A corollary is to also remove specialised properties, such as dcat:bytesize from distribution.
This is motivated by work within the Research Data Alliance (the Storage Service Definitions WG: https://rd-alliance.org/groups/storage-service-definitions-wg) to characterise data storage and compute scenarios which will have specialised information required for their decision making which could, with guidance, be presented as sepcialised forms of a Distribution.
I agree that the definition of Distribution could be made more future-proof. It now supposes too much that a Distribution is a file.
However, I vehemently oppose removing properties in general. In the case of bytesize, it is used in practice (e.g. by around 15,000 Distributions in the European Data Portal).
I agree that the definition of Distribution could be made more future-proof. It now supposes too much that a Distribution is a file.
+1. A clarification of what dcat:Distribution is would indeed be beneficial. And, for this purpose, it may be worth checking the relevant issues from the GLD WG:
https://www.w3.org/2011/gld/track/issues/
The word "distribution" appears in the title of quite a few of them.
However, I vehemently oppose removing properties in general. In the case of bytesize, it is used in practice (e.g. by around 15,000 Distributions in the European Data Portal).
I totally concur.
We have a requirement to do that clarification at #52. I think that needs to subsume this, as well as others such as #53 and #54 (which also touches on 'a distribution isn't just a file'.
I suspect #56 needs to be included as well - what are the 'services' that we expect?
@makxdekkers: I dont propose to remove the possibility for people to use byteSize, only that particular distribution type properties like this (for a file) be made non-core members of a more general Distribution. A File Distribution could still use byteSize, format etc.

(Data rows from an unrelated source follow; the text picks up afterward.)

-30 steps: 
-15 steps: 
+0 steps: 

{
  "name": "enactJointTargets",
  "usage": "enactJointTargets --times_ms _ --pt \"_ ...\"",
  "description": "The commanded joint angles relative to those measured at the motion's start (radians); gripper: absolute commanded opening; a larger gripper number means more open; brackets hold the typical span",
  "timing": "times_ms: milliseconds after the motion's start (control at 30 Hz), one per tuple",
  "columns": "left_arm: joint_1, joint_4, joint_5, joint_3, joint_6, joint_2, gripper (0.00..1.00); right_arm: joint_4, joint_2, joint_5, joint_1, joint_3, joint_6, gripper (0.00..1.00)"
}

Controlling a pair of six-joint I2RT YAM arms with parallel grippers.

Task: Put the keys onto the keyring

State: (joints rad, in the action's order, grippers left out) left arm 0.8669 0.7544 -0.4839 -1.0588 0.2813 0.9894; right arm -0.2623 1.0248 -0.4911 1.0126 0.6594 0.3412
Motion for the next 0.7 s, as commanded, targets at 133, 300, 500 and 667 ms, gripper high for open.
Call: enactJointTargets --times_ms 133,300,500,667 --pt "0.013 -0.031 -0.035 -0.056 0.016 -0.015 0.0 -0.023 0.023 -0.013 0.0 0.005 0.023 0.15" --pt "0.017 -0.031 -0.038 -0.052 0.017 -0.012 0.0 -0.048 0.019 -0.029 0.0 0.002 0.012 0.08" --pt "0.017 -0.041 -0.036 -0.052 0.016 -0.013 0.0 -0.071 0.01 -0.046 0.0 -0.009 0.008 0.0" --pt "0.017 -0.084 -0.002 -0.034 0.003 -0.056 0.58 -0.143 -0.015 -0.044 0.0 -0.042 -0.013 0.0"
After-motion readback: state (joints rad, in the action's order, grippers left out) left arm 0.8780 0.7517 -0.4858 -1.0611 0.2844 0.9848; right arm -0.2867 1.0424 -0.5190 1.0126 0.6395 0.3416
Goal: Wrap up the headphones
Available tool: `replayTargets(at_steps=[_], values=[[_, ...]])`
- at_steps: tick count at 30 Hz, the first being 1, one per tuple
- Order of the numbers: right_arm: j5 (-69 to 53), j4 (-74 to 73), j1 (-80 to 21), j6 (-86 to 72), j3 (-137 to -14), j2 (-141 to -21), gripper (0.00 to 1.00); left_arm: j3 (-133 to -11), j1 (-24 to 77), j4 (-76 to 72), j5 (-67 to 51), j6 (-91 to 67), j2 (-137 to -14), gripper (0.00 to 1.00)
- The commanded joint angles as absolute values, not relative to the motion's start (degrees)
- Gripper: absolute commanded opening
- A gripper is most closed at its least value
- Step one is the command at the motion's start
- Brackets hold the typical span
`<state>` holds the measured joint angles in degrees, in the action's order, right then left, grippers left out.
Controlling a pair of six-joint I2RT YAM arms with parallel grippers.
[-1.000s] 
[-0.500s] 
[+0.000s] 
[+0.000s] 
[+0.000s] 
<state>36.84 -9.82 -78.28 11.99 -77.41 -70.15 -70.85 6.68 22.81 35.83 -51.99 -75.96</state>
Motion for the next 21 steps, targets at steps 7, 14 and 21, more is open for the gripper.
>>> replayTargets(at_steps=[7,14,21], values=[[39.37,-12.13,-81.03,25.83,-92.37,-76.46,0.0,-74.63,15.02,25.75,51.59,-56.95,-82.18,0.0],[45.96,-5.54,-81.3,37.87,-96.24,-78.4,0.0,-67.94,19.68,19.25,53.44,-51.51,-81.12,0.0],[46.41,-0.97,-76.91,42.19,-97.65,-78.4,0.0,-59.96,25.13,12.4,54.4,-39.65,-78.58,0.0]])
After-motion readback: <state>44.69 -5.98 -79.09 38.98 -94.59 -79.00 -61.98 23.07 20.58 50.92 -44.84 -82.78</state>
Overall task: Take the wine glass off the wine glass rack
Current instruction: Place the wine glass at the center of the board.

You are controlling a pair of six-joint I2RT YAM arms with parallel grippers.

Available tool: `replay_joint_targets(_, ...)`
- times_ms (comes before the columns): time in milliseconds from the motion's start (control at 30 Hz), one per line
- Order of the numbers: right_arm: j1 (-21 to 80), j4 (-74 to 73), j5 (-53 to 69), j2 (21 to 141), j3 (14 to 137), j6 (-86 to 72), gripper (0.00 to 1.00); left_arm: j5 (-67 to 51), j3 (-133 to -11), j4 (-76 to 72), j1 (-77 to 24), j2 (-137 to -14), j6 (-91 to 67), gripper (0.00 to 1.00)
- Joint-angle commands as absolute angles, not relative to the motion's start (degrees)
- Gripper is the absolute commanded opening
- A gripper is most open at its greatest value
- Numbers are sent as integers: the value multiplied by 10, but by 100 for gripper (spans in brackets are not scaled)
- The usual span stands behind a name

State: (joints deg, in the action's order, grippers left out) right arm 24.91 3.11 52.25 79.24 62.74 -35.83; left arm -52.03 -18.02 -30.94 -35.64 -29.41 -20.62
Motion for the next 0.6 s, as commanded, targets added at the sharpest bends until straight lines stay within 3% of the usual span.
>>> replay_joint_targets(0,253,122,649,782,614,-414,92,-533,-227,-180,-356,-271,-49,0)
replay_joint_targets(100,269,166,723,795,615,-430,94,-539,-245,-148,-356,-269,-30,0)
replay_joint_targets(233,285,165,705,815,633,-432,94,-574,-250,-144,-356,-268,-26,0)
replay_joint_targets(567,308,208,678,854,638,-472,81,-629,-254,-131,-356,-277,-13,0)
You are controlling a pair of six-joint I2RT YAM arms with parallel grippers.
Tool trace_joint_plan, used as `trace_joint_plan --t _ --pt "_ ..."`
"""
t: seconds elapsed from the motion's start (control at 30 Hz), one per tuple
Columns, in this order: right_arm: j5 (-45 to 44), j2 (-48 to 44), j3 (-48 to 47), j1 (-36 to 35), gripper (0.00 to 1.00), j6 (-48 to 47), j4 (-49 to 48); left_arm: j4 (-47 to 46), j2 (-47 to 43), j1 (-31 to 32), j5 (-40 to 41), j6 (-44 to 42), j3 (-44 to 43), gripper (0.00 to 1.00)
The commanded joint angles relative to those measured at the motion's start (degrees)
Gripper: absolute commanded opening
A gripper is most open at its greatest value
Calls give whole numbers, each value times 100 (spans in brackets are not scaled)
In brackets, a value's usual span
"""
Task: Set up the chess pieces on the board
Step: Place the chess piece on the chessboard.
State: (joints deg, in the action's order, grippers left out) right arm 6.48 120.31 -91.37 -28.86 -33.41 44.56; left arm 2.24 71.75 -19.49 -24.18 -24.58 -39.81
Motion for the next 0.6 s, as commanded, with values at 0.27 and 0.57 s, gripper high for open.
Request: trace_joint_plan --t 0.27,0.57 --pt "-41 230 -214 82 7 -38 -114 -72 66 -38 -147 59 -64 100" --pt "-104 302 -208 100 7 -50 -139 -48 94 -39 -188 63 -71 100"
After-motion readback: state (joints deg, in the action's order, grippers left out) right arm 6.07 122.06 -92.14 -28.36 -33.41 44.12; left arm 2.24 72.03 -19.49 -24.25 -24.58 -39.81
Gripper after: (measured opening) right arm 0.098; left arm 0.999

@nicholascar I was just reacting to your formulation "_remove specialised properties, such as dcat:bytesize from distribution_" (my emphasis). It is not clear to me whether or how we will make a distinction between 'core' and 'non-core' members/properties. This would need further discussion.
This issue and #56 should be folded into #52
Has this issue been overtaken by the new structure with dcat:DataService alongside dcat:Distribution.
I think we can mark it 'resolved'.
This issue does seem to have been reflected in the resolution of #52 already in the editors draft. Closing this issue and tidying up DCAT recommendation to reflect.